Permanganate oxidation is an attractive environmental remediation strategy due to its low cost, ease of use, and wide range in reactivity. Here, permanganate reactivity trends are investigated for model organic compounds and organic contaminants. Second-order permanganate reaction rate constants were compiled for 215 compounds from 82 references (journal articles, conference proceedings, master’s theses, and dissertations). Additionally, we validated some phenol rate constants and contribute a few additional phenol rate constants. Commonalities between contaminant oxidation products are also discussed, and we tentatively identify several model compound oxidation products. Aromatic rings, alcohols, and ether groups had low reaction rate constants with permanganate. Alkene reaction sites had the highest reaction rate constants, followed by phenols, anilines, and benzylic carbon–hydrogen bonds.

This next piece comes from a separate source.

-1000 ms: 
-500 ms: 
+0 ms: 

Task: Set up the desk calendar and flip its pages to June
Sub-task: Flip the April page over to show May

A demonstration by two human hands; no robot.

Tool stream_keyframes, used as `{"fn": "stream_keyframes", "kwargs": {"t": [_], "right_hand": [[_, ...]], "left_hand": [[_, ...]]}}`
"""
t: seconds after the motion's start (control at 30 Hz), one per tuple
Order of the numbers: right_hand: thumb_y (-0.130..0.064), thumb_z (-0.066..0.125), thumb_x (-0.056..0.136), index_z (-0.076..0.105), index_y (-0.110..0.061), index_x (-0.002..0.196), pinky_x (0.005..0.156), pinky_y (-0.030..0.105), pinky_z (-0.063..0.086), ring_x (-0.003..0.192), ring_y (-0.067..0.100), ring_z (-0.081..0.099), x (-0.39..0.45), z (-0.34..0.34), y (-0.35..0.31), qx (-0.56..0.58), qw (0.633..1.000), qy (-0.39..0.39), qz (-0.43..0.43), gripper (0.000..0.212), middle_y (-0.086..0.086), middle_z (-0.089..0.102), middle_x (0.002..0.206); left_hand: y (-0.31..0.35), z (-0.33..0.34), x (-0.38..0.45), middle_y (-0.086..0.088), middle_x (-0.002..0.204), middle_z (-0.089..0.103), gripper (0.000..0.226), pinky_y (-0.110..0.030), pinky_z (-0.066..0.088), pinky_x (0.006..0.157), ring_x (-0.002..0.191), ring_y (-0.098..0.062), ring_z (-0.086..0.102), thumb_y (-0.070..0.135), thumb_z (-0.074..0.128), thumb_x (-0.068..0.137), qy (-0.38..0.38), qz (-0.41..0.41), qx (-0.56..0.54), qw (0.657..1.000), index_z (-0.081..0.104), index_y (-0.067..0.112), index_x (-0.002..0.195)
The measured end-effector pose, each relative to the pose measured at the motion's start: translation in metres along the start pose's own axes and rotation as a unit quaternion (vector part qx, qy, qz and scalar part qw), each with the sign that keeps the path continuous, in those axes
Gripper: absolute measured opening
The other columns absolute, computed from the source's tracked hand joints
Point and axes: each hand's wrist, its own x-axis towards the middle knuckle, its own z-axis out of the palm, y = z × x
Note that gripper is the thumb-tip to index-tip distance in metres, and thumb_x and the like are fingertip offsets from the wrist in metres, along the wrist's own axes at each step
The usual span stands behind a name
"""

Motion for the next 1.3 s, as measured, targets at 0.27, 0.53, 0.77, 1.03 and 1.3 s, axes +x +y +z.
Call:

Generally, permanganate reactivity follows electrophilic substitution trends at the reaction site where electron donating groups increase the rate of reaction, while electron withdrawing groups decrease the rate of reaction. Solution conditions, specifically, buffer type and concentration, may impact the rate of reaction, which could be due to either an ionic strength effect or the buffer ions acting as ligands. The impact of these solution conditions, unfortunately, precludes the development of a quantitative structure–activity relationship for permanganate reaction rate constants with the currently available data. We note that critical experimental details are often missing in the literature, which posed a challenge when comparing rate constants between studies. Future research directions on permanganate oxidation should seek to improve our understanding of buffer effects and to identify oxidation products for model compounds so that extrapolations can be made to more complex contaminant structures.